TASK DIRECTIONS
When you reach the line with "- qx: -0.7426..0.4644" in the data below, begin printing lines exactly, and stop once the line with "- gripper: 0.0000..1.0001" has been printed.

[Start of Attachment]

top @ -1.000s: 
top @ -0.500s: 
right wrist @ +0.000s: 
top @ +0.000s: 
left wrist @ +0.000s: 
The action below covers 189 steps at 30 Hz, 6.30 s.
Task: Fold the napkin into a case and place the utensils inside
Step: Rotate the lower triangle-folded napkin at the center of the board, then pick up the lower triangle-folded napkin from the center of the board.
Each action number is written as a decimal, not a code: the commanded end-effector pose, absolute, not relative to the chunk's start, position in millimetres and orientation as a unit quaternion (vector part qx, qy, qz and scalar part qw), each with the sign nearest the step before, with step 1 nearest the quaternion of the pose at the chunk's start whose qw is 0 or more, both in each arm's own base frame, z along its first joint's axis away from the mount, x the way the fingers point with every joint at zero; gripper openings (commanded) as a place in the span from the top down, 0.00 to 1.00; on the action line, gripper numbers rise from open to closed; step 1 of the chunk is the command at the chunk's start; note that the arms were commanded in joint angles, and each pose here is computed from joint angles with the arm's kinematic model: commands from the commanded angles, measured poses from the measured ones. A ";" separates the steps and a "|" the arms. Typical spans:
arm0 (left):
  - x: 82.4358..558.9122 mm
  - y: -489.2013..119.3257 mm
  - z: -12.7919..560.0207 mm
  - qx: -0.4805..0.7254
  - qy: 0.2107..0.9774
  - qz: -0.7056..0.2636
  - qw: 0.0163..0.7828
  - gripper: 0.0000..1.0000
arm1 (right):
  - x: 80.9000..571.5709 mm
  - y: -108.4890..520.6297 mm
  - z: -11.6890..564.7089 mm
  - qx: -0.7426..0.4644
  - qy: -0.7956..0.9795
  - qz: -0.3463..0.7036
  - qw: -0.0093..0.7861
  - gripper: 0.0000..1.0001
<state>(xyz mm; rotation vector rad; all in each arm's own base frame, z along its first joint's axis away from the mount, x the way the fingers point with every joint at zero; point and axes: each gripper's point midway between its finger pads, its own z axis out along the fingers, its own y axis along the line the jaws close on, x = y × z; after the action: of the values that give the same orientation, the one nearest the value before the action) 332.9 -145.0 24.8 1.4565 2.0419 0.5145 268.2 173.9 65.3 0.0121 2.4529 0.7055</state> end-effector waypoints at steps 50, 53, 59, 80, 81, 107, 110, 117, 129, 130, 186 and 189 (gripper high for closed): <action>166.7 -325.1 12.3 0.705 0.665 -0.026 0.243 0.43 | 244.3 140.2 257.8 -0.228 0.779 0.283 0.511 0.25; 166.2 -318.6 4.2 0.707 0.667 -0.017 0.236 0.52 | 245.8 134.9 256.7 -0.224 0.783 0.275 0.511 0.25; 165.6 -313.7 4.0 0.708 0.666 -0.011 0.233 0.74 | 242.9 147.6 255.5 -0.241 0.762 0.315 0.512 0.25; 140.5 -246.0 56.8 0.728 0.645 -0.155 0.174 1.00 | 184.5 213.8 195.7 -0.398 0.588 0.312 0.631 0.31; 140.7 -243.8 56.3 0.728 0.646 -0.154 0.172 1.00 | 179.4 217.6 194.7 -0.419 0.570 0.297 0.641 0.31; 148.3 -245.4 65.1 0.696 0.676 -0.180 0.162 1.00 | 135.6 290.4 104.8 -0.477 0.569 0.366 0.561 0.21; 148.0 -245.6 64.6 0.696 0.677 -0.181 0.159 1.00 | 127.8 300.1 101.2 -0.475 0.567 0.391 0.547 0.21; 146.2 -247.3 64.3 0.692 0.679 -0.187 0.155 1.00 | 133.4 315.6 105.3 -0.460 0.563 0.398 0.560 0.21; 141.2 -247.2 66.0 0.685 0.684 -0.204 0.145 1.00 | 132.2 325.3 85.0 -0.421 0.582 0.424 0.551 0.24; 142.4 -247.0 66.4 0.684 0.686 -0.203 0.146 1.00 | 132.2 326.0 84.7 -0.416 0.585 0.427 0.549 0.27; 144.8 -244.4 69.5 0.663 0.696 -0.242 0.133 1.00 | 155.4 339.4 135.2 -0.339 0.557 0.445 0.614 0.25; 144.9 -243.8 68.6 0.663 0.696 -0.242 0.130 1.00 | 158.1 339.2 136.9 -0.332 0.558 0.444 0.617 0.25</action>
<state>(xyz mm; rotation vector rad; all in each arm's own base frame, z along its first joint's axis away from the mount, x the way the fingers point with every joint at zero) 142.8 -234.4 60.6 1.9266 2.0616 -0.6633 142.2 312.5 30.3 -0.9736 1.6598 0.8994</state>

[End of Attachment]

RESPONSE
  - qx: -0.7426..0.4644
  - qy: -0.7956..0.9795
  - qz: -0.3463..0.7036
  - qw: -0.0093..0.7861
  - gripper: 0.0000..1.0001

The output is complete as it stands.